• _Task details_
The result must match the data exactly, line for line.

• _Source data_
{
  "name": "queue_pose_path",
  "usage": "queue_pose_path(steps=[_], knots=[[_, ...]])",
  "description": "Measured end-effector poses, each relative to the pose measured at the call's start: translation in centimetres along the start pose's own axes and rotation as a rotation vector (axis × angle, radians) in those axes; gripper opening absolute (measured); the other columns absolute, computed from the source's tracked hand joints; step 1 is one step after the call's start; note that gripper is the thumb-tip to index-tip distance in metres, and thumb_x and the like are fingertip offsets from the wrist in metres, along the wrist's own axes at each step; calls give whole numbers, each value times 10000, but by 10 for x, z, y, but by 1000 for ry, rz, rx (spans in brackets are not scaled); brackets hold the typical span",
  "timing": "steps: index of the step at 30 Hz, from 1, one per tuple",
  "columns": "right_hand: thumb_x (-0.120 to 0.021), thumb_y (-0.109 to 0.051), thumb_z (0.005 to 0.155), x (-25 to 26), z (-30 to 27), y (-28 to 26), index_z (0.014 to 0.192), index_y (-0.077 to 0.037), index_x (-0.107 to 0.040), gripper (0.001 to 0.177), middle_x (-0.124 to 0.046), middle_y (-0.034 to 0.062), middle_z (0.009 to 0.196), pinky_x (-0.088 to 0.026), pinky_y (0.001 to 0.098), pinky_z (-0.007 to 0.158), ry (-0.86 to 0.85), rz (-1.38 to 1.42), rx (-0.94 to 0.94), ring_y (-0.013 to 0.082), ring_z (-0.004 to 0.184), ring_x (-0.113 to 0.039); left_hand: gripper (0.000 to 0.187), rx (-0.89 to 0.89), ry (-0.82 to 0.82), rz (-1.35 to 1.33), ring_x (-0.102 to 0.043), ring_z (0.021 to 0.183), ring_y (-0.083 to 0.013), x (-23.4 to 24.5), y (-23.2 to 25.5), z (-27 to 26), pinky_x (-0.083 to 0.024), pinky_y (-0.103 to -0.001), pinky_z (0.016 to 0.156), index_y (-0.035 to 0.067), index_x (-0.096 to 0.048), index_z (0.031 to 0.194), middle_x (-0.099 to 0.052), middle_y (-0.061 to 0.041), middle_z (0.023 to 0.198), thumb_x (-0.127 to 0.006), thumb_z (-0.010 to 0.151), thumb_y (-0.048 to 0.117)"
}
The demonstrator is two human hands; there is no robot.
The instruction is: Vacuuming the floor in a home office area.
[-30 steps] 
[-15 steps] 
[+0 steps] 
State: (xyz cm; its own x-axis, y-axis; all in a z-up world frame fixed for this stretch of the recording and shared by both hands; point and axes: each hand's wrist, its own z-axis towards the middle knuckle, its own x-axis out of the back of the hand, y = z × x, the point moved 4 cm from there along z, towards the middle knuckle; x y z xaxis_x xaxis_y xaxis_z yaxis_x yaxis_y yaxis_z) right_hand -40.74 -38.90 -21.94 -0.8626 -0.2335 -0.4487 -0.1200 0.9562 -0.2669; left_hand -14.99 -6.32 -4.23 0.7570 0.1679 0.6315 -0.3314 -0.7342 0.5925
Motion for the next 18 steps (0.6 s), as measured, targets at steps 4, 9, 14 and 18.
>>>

• _Result below_
{
  "name": "queue_pose_path",
  "usage": "queue_pose_path(steps=[_], knots=[[_, ...]])",
  "description": "Measured end-effector poses, each relative to the pose measured at the call's start: translation in centimetres along the start pose's own axes and rotation as a rotation vector (axis × angle, radians) in those axes; gripper opening absolute (measured); the other columns absolute, computed from the source's tracked hand joints; step 1 is one step after the call's start; note that gripper is the thumb-tip to index-tip distance in metres, and thumb_x and the like are fingertip offsets from the wrist in metres, along the wrist's own axes at each step; calls give whole numbers, each value times 10000, but by 10 for x, z, y, but by 1000 for ry, rz, rx (spans in brackets are not scaled); brackets hold the typical span",
  "timing": "steps: index of the step at 30 Hz, from 1, one per tuple",
  "columns": "right_hand: thumb_x (-0.120 to 0.021), thumb_y (-0.109 to 0.051), thumb_z (0.005 to 0.155), x (-25 to 26), z (-30 to 27), y (-28 to 26), index_z (0.014 to 0.192), index_y (-0.077 to 0.037), index_x (-0.107 to 0.040), gripper (0.001 to 0.177), middle_x (-0.124 to 0.046), middle_y (-0.034 to 0.062), middle_z (0.009 to 0.196), pinky_x (-0.088 to 0.026), pinky_y (0.001 to 0.098), pinky_z (-0.007 to 0.158), ry (-0.86 to 0.85), rz (-1.38 to 1.42), rx (-0.94 to 0.94), ring_y (-0.013 to 0.082), ring_z (-0.004 to 0.184), ring_x (-0.113 to 0.039); left_hand: gripper (0.000 to 0.187), rx (-0.89 to 0.89), ry (-0.82 to 0.82), rz (-1.35 to 1.33), ring_x (-0.102 to 0.043), ring_z (0.021 to 0.183), ring_y (-0.083 to 0.013), x (-23.4 to 24.5), y (-23.2 to 25.5), z (-27 to 26), pinky_x (-0.083 to 0.024), pinky_y (-0.103 to -0.001), pinky_z (0.016 to 0.156), index_y (-0.035 to 0.067), index_x (-0.096 to 0.048), index_z (0.031 to 0.194), middle_x (-0.099 to 0.052), middle_y (-0.061 to 0.041), middle_z (0.023 to 0.198), thumb_x (-0.127 to 0.006), thumb_z (-0.010 to 0.151), thumb_y (-0.048 to 0.117)"
}
The demonstrator is two human hands; there is no robot.
The instruction is: Vacuuming the floor in a home office area.
[-30 steps] 
[-15 steps] 
[+0 steps] 
State: (xyz cm; its own x-axis, y-axis; all in a z-up world frame fixed for this stretch of the recording and shared by both hands; point and axes: each hand's wrist, its own z-axis towards the middle knuckle, its own x-axis out of the back of the hand, y = z × x, the point moved 4 cm from there along z, towards the middle knuckle; x y z xaxis_x xaxis_y xaxis_z yaxis_x yaxis_y yaxis_z) right_hand -40.74 -38.90 -21.94 -0.8626 -0.2335 -0.4487 -0.1200 0.9562 -0.2669; left_hand -14.99 -6.32 -4.23 0.7570 0.1679 0.6315 -0.3314 -0.7342 0.5925
Motion for the next 18 steps (0.6 s), as measured, targets at steps 4, 9, 14 and 18.
>>>

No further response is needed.